上述のブランク測定を実施したうえで、サンプルを測定した値を本発明におけるYI値とする。
【0059】
(5)水分値
晶析溶液中の水分値はJIS−K0068に準拠した方法(カールフィッシャー容量滴定法)にて測定した。
【0060】
<実施例1>
攪拌器、加熱冷却器、および温度計を備えたガラス製反応器に、9,9’−ビス(4−ヒドロキシ−3−フェニルフェニル)フルオレン(上記式(2)で表されるフェノール化合物)150g(0.298mol)、炭酸カリウム3.4g(0.025mol)、エチレンカーボネート60.1g(0.682mol)、トルエン225g、およびトリエチレングリコールジメチルエーテル15gを仕込み、115℃まで昇温し、同温度で8時間撹拌後、HPLCにて原料ピークが消失していることを確認した。反応終了時点の多量体の生成率は約1%であった。
得られた反応液を90℃まで冷却した後、水225gを加え、80〜85℃で30分撹拌し、静置後、水層を分離した。同じ操作を3回繰り返した後、得られた有機溶媒層を濃縮することにより溶媒を除去し、濃縮物を得た。得られた濃縮物にトルエン49g、メタノール188gを添加し晶析溶液を得た。得られた晶析溶液中の水分は0.1重量%であった。
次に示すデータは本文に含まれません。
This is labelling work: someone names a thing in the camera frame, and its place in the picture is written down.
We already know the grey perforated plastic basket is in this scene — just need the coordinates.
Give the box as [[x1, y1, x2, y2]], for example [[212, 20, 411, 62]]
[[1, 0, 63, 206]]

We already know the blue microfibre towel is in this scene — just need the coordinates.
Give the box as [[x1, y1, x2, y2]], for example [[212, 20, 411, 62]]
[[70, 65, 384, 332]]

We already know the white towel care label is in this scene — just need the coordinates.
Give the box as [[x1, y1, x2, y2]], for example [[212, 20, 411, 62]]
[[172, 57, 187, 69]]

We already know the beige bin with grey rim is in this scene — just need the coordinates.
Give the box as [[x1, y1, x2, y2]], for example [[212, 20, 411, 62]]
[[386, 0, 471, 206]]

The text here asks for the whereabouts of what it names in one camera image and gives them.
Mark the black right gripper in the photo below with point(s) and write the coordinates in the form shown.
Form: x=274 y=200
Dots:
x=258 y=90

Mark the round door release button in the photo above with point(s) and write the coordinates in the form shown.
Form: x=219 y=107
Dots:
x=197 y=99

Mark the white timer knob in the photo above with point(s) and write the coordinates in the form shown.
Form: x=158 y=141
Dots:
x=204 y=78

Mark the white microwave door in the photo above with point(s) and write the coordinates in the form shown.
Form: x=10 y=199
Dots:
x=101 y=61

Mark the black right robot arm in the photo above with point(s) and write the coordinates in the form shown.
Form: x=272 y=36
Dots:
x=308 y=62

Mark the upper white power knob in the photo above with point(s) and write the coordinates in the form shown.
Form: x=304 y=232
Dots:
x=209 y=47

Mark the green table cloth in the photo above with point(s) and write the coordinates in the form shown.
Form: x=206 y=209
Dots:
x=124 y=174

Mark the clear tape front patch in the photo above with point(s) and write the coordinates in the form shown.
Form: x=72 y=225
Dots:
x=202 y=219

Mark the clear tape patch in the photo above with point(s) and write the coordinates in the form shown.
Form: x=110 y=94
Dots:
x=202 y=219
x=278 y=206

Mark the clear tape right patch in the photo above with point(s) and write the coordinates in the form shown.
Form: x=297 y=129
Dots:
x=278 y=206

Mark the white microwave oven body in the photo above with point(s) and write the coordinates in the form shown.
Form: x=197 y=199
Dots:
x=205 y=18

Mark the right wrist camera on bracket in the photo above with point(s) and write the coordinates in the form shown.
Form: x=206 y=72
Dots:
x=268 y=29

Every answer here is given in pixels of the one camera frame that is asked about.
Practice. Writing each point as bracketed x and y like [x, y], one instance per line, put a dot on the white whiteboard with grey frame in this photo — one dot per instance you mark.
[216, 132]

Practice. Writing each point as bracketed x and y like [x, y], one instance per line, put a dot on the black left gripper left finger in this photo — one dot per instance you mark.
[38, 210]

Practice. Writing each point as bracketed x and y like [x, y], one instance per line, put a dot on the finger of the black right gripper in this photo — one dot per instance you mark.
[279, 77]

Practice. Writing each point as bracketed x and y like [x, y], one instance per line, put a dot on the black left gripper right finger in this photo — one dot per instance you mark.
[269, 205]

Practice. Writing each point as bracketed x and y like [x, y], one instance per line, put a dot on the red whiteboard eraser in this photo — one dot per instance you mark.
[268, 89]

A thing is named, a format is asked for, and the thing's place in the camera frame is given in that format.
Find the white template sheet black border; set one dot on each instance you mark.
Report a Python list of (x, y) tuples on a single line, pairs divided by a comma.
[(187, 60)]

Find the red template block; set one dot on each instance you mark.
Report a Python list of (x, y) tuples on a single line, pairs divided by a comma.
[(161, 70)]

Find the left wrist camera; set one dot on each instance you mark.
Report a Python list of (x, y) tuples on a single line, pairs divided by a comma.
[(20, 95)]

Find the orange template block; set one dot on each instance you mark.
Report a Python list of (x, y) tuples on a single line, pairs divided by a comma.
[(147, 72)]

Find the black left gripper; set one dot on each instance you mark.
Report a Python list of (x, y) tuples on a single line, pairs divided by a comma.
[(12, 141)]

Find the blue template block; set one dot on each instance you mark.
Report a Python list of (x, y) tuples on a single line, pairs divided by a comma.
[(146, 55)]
得られた晶析溶液を65℃まで昇温し、同温度で1時間撹拌して結晶を完溶させた後、0.1℃/分で冷却することにより45℃で結晶を析出させ、同温度で2時間撹拌した。更に22℃まで冷却した後、濾過し結晶を得た。
得られた結晶を内圧1.3kPaの減圧下、内温55〜59℃で3時間乾燥し、結晶の一部をガスクロマトグラフィーで分析した所、メタノールを4重量%含有していることを確認した。更に同条件で3時間乾燥を継続し分析しても、メタノールの含有量が4重量%と変化がなかった。次いで、内圧1.3kPaの減圧下、内温を68℃〜73℃に昇温し更に3時間乾燥することにより、メタノールの含有量が0.2重量%となった。
【0061】
得られた上記式(1)で表されるアルコール化合物の結晶の各分析値は以下の通り。
得られた結晶の重さ:139g(収率:79%)
HPLC純度:98.5%(多量体含量:1.1%)
トルエン含量:0.03重量%
メタノール含量:0.2重量%
25℃で液状である有機化合物の含有量:0.25重量%
YI値:0.7
【0062】
赤外線吸収スペクトルを
図1に示す。
図1に示す通り、1148(cm
−1)にピークを有する一方、1153±2(cm
−1)にはピークを有さなかった。
【0063】
<実施例2>
攪拌器、加熱冷却器、および温度計を備えたガラス製反応器に9,9’−ビス(4−ヒドロキシ−3−フェニルフェニル)フルオレン150g(0.298mol)、炭酸カリウム3.4g(0.025mol)、エチレンカーボネート60.1g(0.682mol)、トルエン225g、およびジエチレングリコールジメチルエーテル150gを仕込み、115℃まで昇温し、同温度で13時間撹拌後、HPLCにて原料ピークが消失していることを確認した。反応終了時点の多量体の生成率は約0.5%であった。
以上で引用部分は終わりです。